This study compares the color variations of bloodstains to determine the essential parameters for quantitative description of the blood color. The focus on the period for up to 11 days is aimed to explore a linear correlation after the rapid color changes phase within the initial 42 h (Shin et al., Citation2017). Three different color spaces were investigated in this smartphone colorimetry because the essential parameters used in the literature are different (Choi et al., Citation2019; Marrone et al., Citation2021; Shin et al., Citation2017; Thanakiatkrai et al., Citation2013). Based on the dependence of hemoglobin level on the blood type reported in some published articles (Kumar & Kumar Singh, Citation2020; Ramalingam & Raghavan, Citation2020), samples from different blood types are aimed to provide different starting colors in this study. Cloth and paper were selected for blood deposition because the pattern on these absorbent substrates cannot be analyzed, and the characterization must rely on color quantification. Both substrates are white to minimize their interference with the colorimetry (Thanakiatkrai et al., Citation2013).

2. Materials and methods

Bloodstains covering all four blood types, referred to as samples A, B, AB and O, were collected from four healthy female volunteers. The donors from a purposive sampling have an average age of 21.19 ± 0.31 years. The levels of hemoglobin are 13.5, 14.0, 12.7 and 13.0 g/dL for the donors of samples A, B, AB and O, respectively. The blood from the fingertip was separately deposited on white sheets of cotton cloth and tissue paper, as exemplified in . The samples were kept at room temperature in sealed plastic bags without exposure to light and then used in the measurement after the deposition for 1, 5, 7, 9 and 11 days. For digital image colorimetry, the ‘Colorimeter X’ application developed by Dmitry Svishchov was downloaded from the App store and installed on an Apple smartphone (iPhone XR). Like other mobile colorimetric applications, the ‘Colorimeter X’ displays color components of an image acquired by a smartphone according to the RGB, CYMK, CIELAB, HSL and HSV color spaces. It can also facilitate the color mixing and comparison. To assess the validity of smartphone colorimetry, the repeated measurements on standard color cards (Pasco Color Mixer Accessory Kit OS-8495; red Pantone 032U, pink Pantone 212U, and orange Pantone 137U) were compared to the values averaged from five readings by a ‘Pinetools’ program on a personal computer.

Figure 1. Photographs of bloodstains on (a) cotton cloth compared to (b) tissue paper, and (c) colorimetry setup.

Figure 1. Photographs of bloodstains on (a) cotton cloth compared to (b) tissue paper, and (c) colorimetry setup.

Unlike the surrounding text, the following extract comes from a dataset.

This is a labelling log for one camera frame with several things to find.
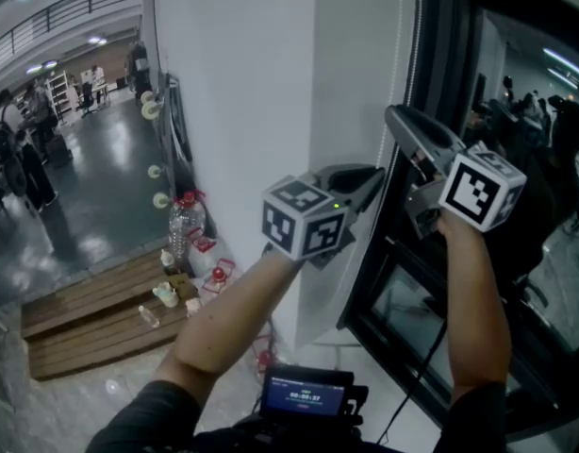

The bloodstains on cotton cloths and tissue papers in this study were photographed by the smartphone on an adjustable stand, 13 cm above the samples under the fluorescent light. Although Shin et al. (Citation2017) suggest that the smartphone colorimetry is not highly sensitive to the angle measurement, all samples were directly aligned with the smartphone on the vertical axis as shown in . Images in this study were taken without additional setting on the smartphone camera and processing by the ‘Colorimeter X’ application. Colors were exclusively measured at the center of each bloodstain. The colorimetric parameters in each color space were extracted from each image and plotted as a function of the time since deposition up to 11 days. Data points were fitted to the linear least squares regression line.

3. Results and discussion

Color values are sensitive to the illumination and camera setting for capturing and measuring digital images. The same lighting, camera and application were therefore used throughout this study. The RGB and HSV values were only used relatively to establish temporal variations. Nevertheless, the accuracy of smartphone colorimetry can be assessed by comparing to the measurement by a spectrophotometer as exemplified in the literature (Sirisathitkul et al., Citation2020). Digital photographic colors are also subjected to the white balance and other image normalizations by the camera and colorimetric application. In this study, the auto white balance setting allows the smartphone camera to determine an appropriate adjustment of the color temperature for objects on the white background. This can be beneficial for further implementing the bloodstain colorimetry under different types of lighting sources. The comprehensive normalization algorithms may significantly deviate the values from original colors. To examine the effect of color normalization by the ‘Colorimeter X’ application, RGB and HSV values read by the smartphone and ‘Pinetools’ by importing the same images into a personal computer are compared in . Overall values are comparable for both methods. The exception is 'Pinetools’ giving much lower S values. Moreover, B values are greatly different in the case of the red and orange cards. Small standard deviations of colorimetric values in also confirm the repeatability of the smartphone colorimetry.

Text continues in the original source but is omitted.